Institute for Health Promotion Research, Mays Cancer Center, University of Texas Health San Antonio, San Antonio, TX, USA.
Institute for Health Promotion Research, Mays Cancer Center, University of Texas Health San Antonio, San Antonio, TX, USA.
Contemp Clin Trials. 2019 Jan;76:41-48. doi: 10.1016/j.cct.2018.11.002. Epub 2018 Nov 3.
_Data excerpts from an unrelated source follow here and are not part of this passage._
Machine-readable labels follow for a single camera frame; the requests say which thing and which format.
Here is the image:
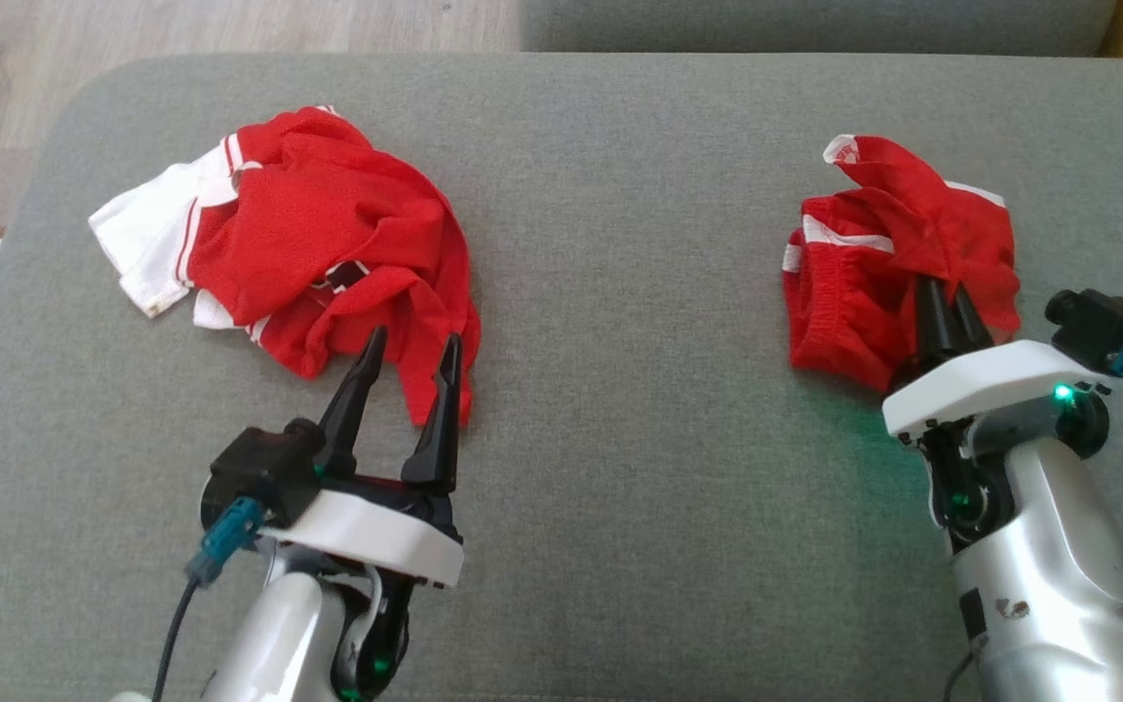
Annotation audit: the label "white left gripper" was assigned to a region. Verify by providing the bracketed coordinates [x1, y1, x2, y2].
[259, 326, 466, 591]

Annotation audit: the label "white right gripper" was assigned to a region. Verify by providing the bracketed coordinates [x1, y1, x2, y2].
[880, 276, 1114, 440]

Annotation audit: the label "red shorts with white trim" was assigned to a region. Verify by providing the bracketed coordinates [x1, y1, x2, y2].
[781, 134, 1024, 394]

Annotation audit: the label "red and white jersey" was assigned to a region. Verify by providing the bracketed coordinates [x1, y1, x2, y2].
[89, 104, 484, 429]

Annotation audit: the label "grey sofa seat cushion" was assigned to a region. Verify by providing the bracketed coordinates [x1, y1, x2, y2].
[0, 53, 1123, 702]

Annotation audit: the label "grey sofa back cushion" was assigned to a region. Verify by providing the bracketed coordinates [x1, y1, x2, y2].
[519, 0, 1121, 58]

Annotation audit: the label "teal left cable connector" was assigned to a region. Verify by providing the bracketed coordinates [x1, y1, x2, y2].
[185, 495, 264, 587]

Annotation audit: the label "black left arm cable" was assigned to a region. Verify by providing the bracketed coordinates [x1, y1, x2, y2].
[151, 578, 204, 702]

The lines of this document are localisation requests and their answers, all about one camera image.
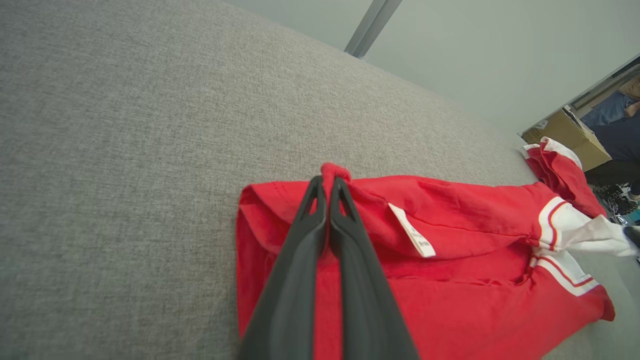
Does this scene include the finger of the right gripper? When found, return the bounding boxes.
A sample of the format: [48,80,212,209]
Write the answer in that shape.
[622,225,640,251]

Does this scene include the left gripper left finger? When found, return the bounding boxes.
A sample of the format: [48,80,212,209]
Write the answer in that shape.
[237,175,328,360]

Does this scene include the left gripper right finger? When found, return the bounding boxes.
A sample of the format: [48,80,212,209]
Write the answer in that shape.
[329,176,420,360]

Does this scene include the red white basketball shorts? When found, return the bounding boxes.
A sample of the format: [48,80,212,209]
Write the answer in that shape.
[521,136,608,219]

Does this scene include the red T-shirt striped cuffs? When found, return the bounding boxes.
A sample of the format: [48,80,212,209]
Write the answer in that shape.
[235,162,640,360]

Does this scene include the black metal parts pile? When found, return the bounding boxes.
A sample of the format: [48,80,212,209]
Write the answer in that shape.
[590,182,640,227]

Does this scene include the person in dark blue clothes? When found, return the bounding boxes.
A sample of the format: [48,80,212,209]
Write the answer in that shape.
[580,75,640,196]

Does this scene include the brown cardboard box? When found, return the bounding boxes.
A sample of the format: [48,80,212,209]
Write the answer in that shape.
[521,106,612,173]

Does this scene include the grey partition post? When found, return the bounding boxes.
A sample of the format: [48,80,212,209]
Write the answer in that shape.
[344,0,388,56]
[352,0,403,59]
Latino cancer survivors have lower survival rates for most cancers relative to non-Latino whites, including, colorectal, prostate, and breast. In addition, Latinos experience health disparities in both access to care and quality of care. Experts recommend providing psychosocial services as an integral part of quality cancer care; however, there continues to be a paucity of information on the efficacy of Patient Navigators (PNs) in linking Latino cancer survivors to appropriate psychosocial services. Redes En Acción: The National Latino Cancer Research Network partnered with LIVESTRONG Cancer Navigation Services Patient Navigation program (PN-LCNS) to provide an intervention to improve wellness and increase access to psychosocial services among non-metastatic Latino cancer survivors from Texas and Chicago using trained bilingual, bicultural PNs. The study design involved a mixed-methods approach in two phases. Phase I used a Community-Based Participatory Research (CBPR) approach wherein PNs engaged community partners who provide services to breast, colorectal and prostate Latino cancer survivors. Phase II was a randomized controlled trial (RCT) that evaluated the efficacy of combining PN-facilitated interventions with the culturally tailored and CBPR-informed PN-LCNS in 300 breast, prostate and colorectal Latino cancer survivors. Outcomes investigated were improvements in: 1) quality of life (QOL), both general and disease-specific, and; 2) treatment follow-up compliance. While limited work has addressed the psychosocial needs of Latino cancer survivors, culturally-competent interventions using PNs have potential to address these needs and significantly improve Latino cancer survivorship.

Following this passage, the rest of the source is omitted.